= Assigned task =
I'd like every line in the following listing that holds "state" copied.

= Data segment =
★ ★ ★ ★ ★ ★ ★
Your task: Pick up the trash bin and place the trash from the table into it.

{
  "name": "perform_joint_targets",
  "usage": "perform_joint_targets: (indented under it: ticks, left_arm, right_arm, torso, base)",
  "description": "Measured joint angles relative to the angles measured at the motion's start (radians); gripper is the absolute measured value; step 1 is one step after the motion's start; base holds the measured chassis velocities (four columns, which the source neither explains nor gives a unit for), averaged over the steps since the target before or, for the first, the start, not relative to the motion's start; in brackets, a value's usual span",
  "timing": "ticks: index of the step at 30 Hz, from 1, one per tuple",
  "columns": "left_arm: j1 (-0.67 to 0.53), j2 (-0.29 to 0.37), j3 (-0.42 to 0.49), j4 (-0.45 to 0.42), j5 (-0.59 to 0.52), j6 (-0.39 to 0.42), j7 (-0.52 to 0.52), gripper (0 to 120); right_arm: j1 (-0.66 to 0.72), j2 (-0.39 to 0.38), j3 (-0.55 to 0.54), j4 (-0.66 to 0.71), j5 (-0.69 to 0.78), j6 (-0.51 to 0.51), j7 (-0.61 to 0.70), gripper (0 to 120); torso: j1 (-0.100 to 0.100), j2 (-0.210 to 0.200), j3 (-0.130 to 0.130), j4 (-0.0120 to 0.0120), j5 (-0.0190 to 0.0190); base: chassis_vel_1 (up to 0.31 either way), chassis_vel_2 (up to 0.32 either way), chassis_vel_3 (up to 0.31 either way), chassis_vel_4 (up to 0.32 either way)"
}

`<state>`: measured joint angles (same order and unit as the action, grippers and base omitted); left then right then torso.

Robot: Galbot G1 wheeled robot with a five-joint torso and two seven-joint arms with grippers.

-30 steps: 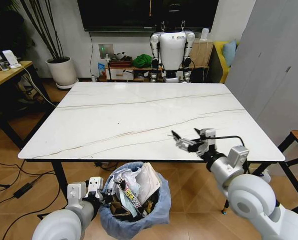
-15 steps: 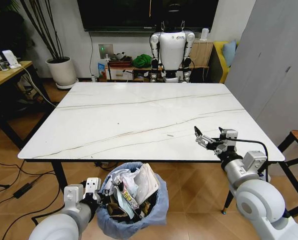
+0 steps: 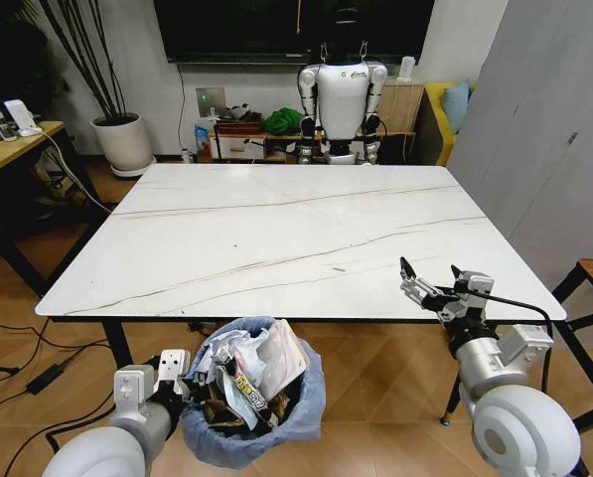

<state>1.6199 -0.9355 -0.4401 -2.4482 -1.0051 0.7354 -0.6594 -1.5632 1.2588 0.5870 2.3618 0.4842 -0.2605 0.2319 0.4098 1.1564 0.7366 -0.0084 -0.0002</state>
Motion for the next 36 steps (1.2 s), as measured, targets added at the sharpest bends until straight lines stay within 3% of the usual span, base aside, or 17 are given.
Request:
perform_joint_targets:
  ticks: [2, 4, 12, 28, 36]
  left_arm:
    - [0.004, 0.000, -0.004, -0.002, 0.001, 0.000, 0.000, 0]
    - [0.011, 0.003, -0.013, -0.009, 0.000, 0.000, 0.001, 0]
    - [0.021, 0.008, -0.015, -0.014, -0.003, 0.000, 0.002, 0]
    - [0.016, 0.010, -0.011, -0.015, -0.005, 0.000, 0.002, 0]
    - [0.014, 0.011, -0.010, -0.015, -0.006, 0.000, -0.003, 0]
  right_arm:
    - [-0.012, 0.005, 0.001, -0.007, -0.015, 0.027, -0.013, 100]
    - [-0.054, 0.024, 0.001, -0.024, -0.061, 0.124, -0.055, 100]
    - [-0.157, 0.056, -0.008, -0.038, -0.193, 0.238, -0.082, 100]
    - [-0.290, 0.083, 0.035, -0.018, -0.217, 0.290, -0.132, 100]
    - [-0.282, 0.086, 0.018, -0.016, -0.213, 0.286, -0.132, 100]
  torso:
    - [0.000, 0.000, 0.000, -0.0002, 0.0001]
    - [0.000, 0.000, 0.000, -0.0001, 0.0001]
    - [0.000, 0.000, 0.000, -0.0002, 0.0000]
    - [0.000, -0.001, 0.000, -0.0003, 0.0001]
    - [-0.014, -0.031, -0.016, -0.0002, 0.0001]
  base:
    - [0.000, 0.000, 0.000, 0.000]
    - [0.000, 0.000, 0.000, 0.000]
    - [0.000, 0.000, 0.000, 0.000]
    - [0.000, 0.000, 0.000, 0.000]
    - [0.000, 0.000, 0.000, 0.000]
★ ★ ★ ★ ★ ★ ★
= Output for this task =
`<state>`: measured joint angles (same order and unit as the action, grippers and base omitted); left then right then torso.
<state>1.6199 -0.9355 -0.4401 -2.4482 -1.0051 0.7354 -0.6594 -1.5632 1.2588 0.5870 2.3618 0.4842 -0.2605 0.2319 0.4098 1.1564 0.7366 -0.0084 -0.0002</state>

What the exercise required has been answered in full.